I’ve reached the last stage of the hero cycle in this series. It is known as “The Return.” This is where all the people who watched the potential hero answer his call and embark on his journey welcome him home with open arms and shower him with gifts. Really. That’s what this stage is all about.
I wrote about the initial stages here and here. The whole idea of the hero cycle is a helpful pattern to know if you are writing any kind of story with a journey or transformation of the main character in that it can help you figure out what comes next.
The final stage, the Return, is made up of three steps: the atonement, the return, and gifts. The atonement is the most difficult to understand, but it helps if you break the word up into its parts, as in at-one-ment. Often, the hero goes through the tranformation and becomes a hero, but they are a reluctant hero. They don’t really like this new role and are not comfortable in it. The atonement is where they literally become “at one” with the idea of being a hero. They accept their new role and are finally ready to return to their known world. It completes their transformation into a hero.

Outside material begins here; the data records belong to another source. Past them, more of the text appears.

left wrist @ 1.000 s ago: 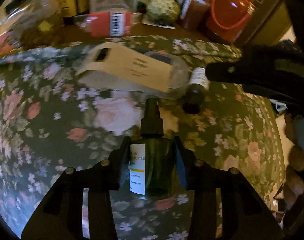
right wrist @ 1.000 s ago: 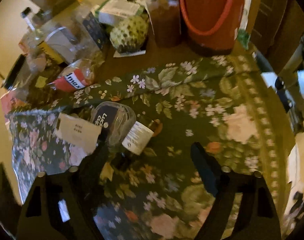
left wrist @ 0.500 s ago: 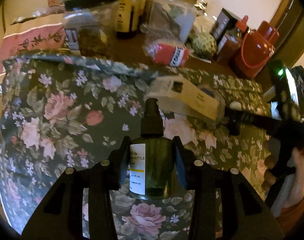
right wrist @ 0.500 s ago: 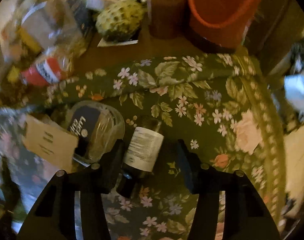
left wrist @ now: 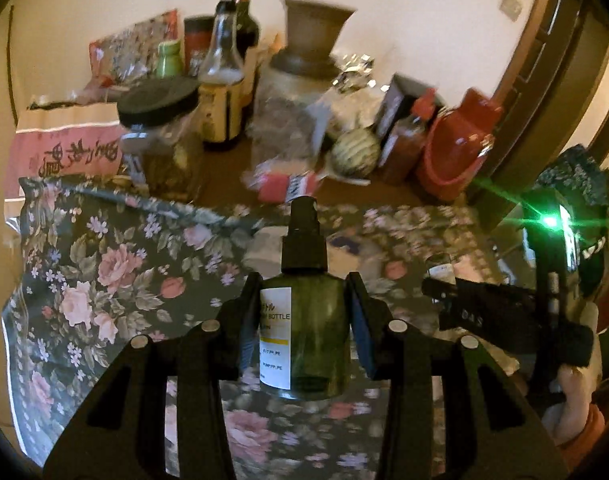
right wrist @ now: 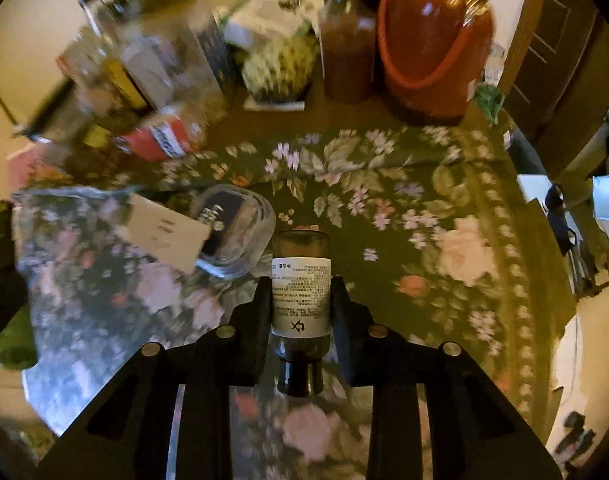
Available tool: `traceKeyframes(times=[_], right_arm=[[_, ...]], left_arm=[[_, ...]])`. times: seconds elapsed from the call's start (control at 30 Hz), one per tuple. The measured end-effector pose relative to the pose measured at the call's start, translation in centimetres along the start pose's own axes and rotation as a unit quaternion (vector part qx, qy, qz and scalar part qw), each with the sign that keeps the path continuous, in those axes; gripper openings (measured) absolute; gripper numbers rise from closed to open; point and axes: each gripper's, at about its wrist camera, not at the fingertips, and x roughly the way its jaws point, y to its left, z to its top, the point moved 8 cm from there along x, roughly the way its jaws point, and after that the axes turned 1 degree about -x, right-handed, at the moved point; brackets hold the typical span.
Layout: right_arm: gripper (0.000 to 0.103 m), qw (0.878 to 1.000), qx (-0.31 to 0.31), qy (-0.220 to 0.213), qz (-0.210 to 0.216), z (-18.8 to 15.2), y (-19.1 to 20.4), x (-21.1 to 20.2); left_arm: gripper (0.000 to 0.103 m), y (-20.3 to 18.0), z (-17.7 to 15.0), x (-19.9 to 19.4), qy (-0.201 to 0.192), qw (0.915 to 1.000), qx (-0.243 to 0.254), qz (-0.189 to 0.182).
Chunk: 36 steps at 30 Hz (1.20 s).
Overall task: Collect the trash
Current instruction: 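Grasp the green spray bottle with the left tool while the right tool grasps the small dark bottle, then lift the spray bottle and dark bottle and carry both toward the white bin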
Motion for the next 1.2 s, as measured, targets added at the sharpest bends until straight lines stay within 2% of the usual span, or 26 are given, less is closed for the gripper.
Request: traceKeyframes(times=[0.2, 0.37, 0.5, 0.7, 0.93, 1.2], right_arm=[[0.025, 0.997, -0.020, -0.069, 0.025, 1.1, -2.1, -7.4], [0.025, 0.989, -0.042, -0.134, 0.054, 1.3, -3.1, -14.4], [0.025, 0.978, -0.072, -0.181, 0.075, 0.5, -3.2, -20.0], [0.025, 0.963, -0.108, -0.226, 0.098, -1.4, -2.0, -25.5], [0.025, 0.951, -0.113, -0.268, 0.107, -5.4, 0.0, -30.5], [0.025, 0.952, -0.090, -0.278, 0.085, -13.4, 3.7, -33.6]], left_arm=[[0.041, -4.3, 1.0, -5.7, -0.061, 0.9978, -0.011, -0.022], [0.041, -7.8, 1.3, -11.5, -0.119, 0.9924, -0.018, -0.029], [0.041, -10.4, 0.3, -16.1, -0.155, 0.9876, -0.020, -0.015], [0.041, -13.1, -1.7, -22.2, -0.195, 0.9807, -0.001, 0.011], [0.041, -13.2, -4.6, -27.3, -0.225, 0.9743, 0.016, 0.003], [0.041, -10.0, -10.5, -33.8, -0.227, 0.9727, 0.042, -0.023]])
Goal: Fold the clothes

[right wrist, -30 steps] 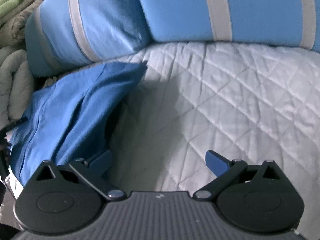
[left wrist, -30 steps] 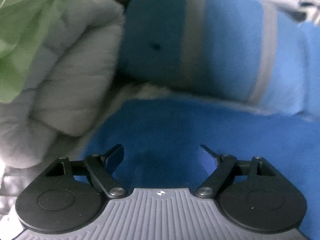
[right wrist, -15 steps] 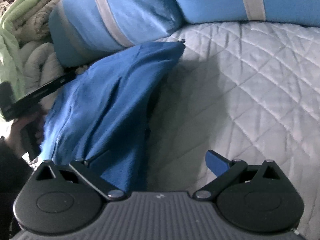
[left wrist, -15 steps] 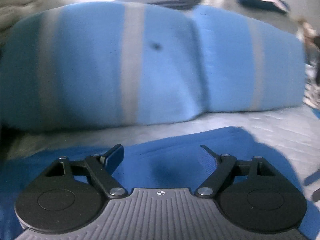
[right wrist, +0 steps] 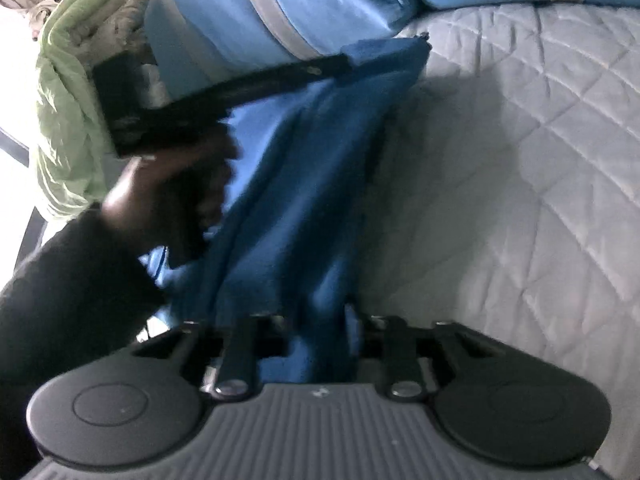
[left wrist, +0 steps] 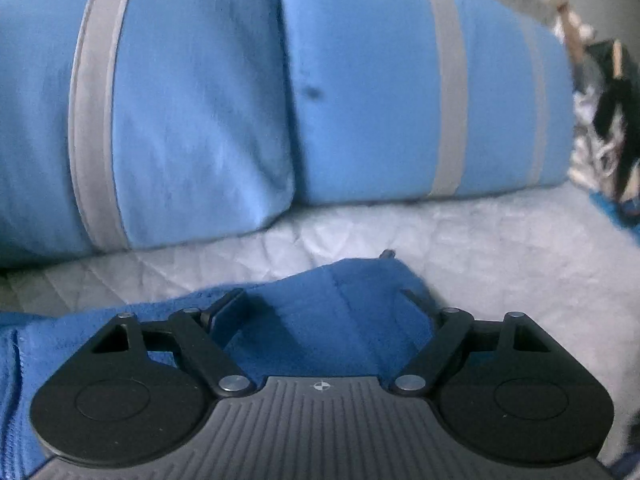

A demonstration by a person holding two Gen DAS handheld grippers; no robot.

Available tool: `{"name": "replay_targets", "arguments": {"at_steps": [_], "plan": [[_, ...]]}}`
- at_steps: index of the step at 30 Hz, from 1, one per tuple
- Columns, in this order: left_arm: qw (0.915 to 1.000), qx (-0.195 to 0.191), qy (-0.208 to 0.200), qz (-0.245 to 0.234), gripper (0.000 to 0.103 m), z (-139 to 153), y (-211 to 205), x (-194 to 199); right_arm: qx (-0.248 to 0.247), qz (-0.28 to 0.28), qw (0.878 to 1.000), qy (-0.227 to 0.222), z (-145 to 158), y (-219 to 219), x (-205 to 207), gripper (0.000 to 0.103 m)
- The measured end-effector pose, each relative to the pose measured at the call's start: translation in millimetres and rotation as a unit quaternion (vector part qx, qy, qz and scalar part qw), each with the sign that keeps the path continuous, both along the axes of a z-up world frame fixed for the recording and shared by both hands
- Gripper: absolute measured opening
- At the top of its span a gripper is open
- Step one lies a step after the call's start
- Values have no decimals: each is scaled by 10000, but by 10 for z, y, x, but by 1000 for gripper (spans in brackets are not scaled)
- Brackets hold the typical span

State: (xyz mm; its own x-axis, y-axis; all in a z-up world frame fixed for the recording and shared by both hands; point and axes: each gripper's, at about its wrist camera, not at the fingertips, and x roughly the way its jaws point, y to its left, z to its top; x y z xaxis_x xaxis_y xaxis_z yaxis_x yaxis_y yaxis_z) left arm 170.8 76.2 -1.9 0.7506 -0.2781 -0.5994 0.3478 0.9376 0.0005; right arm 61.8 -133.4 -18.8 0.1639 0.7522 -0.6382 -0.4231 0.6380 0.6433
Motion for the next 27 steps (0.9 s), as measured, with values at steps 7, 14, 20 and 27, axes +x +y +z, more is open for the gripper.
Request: {"name": "replay_targets", "arguments": {"at_steps": [7, 14, 20, 27], "plan": [[9974, 549, -189, 428, 82, -128, -62, 88, -111, -15, 9999, -39, 2, -39, -95, 16], [9934, 662, -560, 755, 83, -49, -19, 64, -146, -6, 9999, -53, 24, -86, -144, 16], [9911, 349, -612, 1125, 83, 48, 135, 61, -136, -22, 9999, -25, 10, -110, -169, 16], [9907, 271, -312, 1298, 85, 147, 124, 117, -179, -37, 9998, 48, -17, -118, -155, 23]]}}
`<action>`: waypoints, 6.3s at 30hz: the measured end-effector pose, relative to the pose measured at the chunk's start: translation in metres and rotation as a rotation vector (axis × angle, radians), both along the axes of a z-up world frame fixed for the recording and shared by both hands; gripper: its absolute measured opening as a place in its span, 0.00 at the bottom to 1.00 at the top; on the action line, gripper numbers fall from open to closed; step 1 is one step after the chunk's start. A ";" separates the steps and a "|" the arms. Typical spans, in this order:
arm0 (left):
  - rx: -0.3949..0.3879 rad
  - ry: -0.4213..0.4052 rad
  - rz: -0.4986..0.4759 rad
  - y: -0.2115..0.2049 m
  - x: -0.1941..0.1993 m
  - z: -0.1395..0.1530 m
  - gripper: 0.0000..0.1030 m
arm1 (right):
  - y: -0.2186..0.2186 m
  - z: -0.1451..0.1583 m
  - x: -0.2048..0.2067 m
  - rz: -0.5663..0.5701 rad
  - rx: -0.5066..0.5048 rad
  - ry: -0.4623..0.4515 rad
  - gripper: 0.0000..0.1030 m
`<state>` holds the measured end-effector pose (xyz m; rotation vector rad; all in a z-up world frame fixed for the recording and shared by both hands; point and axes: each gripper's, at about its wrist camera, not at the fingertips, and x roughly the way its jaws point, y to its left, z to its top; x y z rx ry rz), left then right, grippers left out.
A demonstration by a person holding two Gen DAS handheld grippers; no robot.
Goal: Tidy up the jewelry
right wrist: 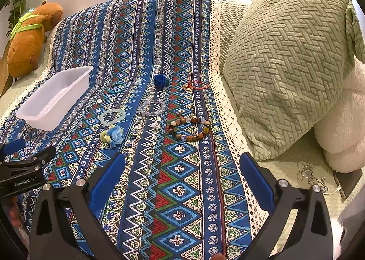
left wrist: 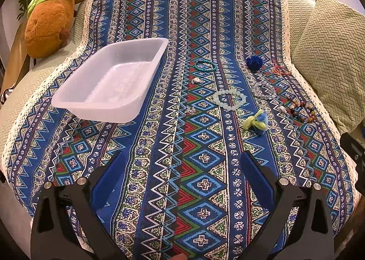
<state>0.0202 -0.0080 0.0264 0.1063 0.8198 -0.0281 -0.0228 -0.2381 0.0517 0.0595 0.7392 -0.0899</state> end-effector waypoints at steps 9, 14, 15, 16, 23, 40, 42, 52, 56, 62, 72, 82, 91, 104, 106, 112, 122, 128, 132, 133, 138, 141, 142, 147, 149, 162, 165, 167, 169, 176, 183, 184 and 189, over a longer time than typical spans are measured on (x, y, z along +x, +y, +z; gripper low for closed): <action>-0.005 0.007 0.001 0.000 0.002 -0.001 0.95 | 0.001 0.000 -0.001 0.000 0.003 0.005 0.96; -0.007 0.009 -0.001 0.002 0.003 -0.001 0.95 | 0.001 0.000 0.000 0.000 0.005 0.007 0.96; -0.008 0.010 -0.001 0.002 0.003 -0.001 0.95 | 0.001 0.000 -0.001 0.000 0.005 0.007 0.96; -0.009 0.010 -0.001 0.002 0.004 -0.001 0.95 | 0.001 0.000 0.000 0.000 0.005 0.007 0.96; -0.010 0.015 -0.002 0.003 0.004 -0.003 0.95 | 0.002 -0.002 -0.001 0.001 0.003 0.011 0.96; -0.033 0.056 -0.036 -0.007 0.023 -0.019 0.95 | -0.002 -0.015 0.022 0.015 0.028 0.054 0.96; -0.034 0.064 -0.052 -0.011 0.030 -0.022 0.95 | -0.003 -0.017 0.030 0.017 0.024 0.063 0.96; -0.095 0.072 -0.159 -0.047 0.061 -0.027 0.95 | -0.020 -0.028 0.089 0.040 0.009 0.110 0.96; -0.103 0.067 -0.187 -0.065 0.072 -0.030 0.95 | -0.024 -0.032 0.112 0.072 -0.034 0.138 0.96; -0.072 0.051 -0.249 -0.089 0.078 -0.033 0.95 | -0.035 -0.040 0.135 0.119 -0.066 0.177 0.89; -0.053 0.133 -0.257 -0.102 0.095 -0.054 0.94 | -0.020 -0.062 0.137 0.273 -0.054 0.277 0.67; -0.079 0.150 -0.261 -0.100 0.099 -0.057 0.38 | -0.030 -0.073 0.144 0.258 0.006 0.299 0.16; -0.071 0.137 -0.264 -0.093 0.093 -0.049 0.26 | -0.034 -0.061 0.139 0.255 0.047 0.263 0.11; -0.117 0.024 -0.169 -0.021 0.086 0.054 0.26 | 0.056 0.055 0.164 0.476 0.100 0.078 0.11; -0.105 0.002 -0.134 0.002 0.089 0.066 0.26 | 0.090 0.070 0.175 0.536 0.094 0.047 0.11; -0.057 -0.005 -0.034 0.064 0.111 0.073 0.26 | 0.172 0.085 0.209 0.659 0.120 0.023 0.11; -0.049 0.086 0.059 0.114 0.129 0.046 0.32 | 0.252 0.066 0.247 0.758 0.125 0.080 0.11; -0.060 0.084 0.075 0.125 0.132 0.043 0.71 | 0.256 0.064 0.255 0.764 0.150 0.109 0.45; -0.069 0.067 0.066 0.122 0.127 0.049 0.79 | 0.239 0.079 0.250 0.741 0.136 0.070 0.51; -0.073 0.063 0.058 0.119 0.125 0.050 0.79 | 0.227 0.085 0.246 0.728 0.127 0.050 0.51; -0.117 0.038 -0.042 0.087 0.115 0.056 0.79 | 0.145 0.098 0.231 0.595 0.104 0.004 0.51; -0.128 0.029 -0.118 0.056 0.109 0.052 0.79 | 0.090 0.088 0.222 0.496 0.076 0.028 0.51; -0.132 0.029 -0.143 0.046 0.107 0.048 0.79 | 0.075 0.084 0.219 0.467 0.068 0.041 0.51; -0.150 0.067 -0.240 -0.002 0.103 0.023 0.79 | 0.012 0.045 0.208 0.353 0.063 0.131 0.51; -0.145 0.083 -0.275 -0.020 0.104 0.012 0.79 | -0.004 0.029 0.204 0.325 0.069 0.163 0.51; -0.070 0.113 -0.438 -0.088 0.122 -0.032 0.67 | -0.014 -0.041 0.220 0.327 0.102 0.286 0.51; -0.034 0.141 -0.430 -0.092 0.132 -0.042 0.67 | -0.008 -0.046 0.226 0.337 0.086 0.294 0.51; -0.003 0.168 -0.424 -0.096 0.137 -0.051 0.67 | -0.006 -0.049 0.229 0.338 0.072 0.300 0.51; 0.015 0.188 -0.424 -0.096 0.141 -0.059 0.63 | -0.004 -0.053 0.231 0.336 0.070 0.312 0.51; -0.020 0.181 -0.440 -0.093 0.143 -0.065 0.30 | 0.005 -0.073 0.235 0.349 0.025 0.364 0.51; -0.038 0.195 -0.432 -0.096 0.143 -0.066 0.08 | 0.018 -0.072 0.230 0.364 -0.047 0.332 0.10; -0.042 0.200 -0.431 -0.096 0.143 -0.065 0.07 | 0.017 -0.071 0.230 0.363 -0.031 0.332 0.10; -0.034 0.205 -0.429 -0.088 0.138 -0.055 0.07 | 0.014 -0.050 0.226 0.365 0.020 0.299 0.10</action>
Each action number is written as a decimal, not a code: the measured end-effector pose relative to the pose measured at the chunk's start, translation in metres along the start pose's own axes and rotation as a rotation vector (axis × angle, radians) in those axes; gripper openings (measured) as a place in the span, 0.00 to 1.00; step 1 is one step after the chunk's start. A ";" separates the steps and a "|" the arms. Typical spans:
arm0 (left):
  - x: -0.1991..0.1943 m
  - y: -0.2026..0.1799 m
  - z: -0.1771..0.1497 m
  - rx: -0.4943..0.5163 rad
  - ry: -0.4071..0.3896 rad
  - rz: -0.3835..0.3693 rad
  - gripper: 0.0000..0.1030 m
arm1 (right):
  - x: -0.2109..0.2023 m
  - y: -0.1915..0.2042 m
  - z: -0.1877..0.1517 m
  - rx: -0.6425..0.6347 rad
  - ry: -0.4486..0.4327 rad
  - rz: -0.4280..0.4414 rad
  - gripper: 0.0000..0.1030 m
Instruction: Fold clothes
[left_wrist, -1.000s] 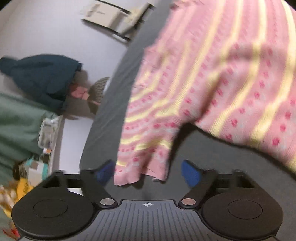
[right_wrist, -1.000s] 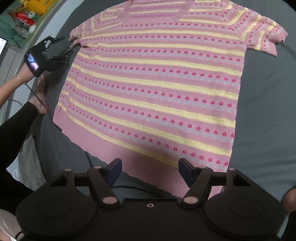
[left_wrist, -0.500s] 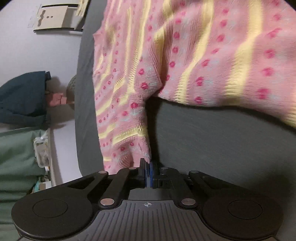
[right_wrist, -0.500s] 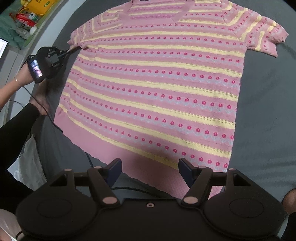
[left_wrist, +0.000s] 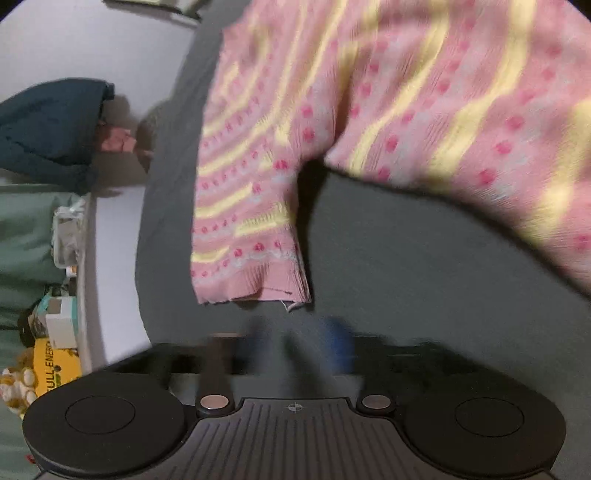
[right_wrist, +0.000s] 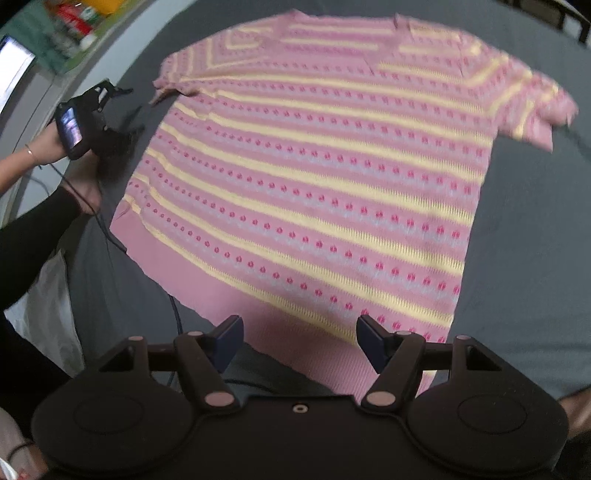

Throughout the entire quest, the hero has accepted the call, overcome all obstacles, and now, they are finally ready to live the life that awaits them as a hero. This doesn’t have to be a life of fame or as a world leader. It could be that the hero has just overcome a significant challenge which changes their status in some way within their family or community, and they’re finally accepting of that change.
Harry Potter provides a great example of this. He goes through the initial stages of the hero cycle repeatedly, but he doesn’t really reach the atonement stage until the later books of the series when he accepts who and what he is. This actually allows him to accept the ultimate call to overcome Voldemort for the last time. His final return is after the giant battle and Voldemort’s defeat. It is at this point that he receives his gift which is, of course, the girl!
While many writers employ all the stages of the cycle in their longer works, it is possible to focus on just one stage of the cycle. Examples of this would be stories like Kate Chopin’s classic “The Story of an Hour” which focuses on “The Call” or Stephen Crane’s “The Open Boat” which focuses on the obstacles and challenges. Both of these are well known examples, but you can probably think of many works which employ either the entire cycle or focus on specific stages of it.
This series has been a very simplified version of the hero cycle, but it hopefully serves as an introduction. Joseph Campbell wrote extensively about it, and any internet search will turn up numerous resources. I’d love to hear how this applies to your own works in progress or if it helps you at all in your writing journey.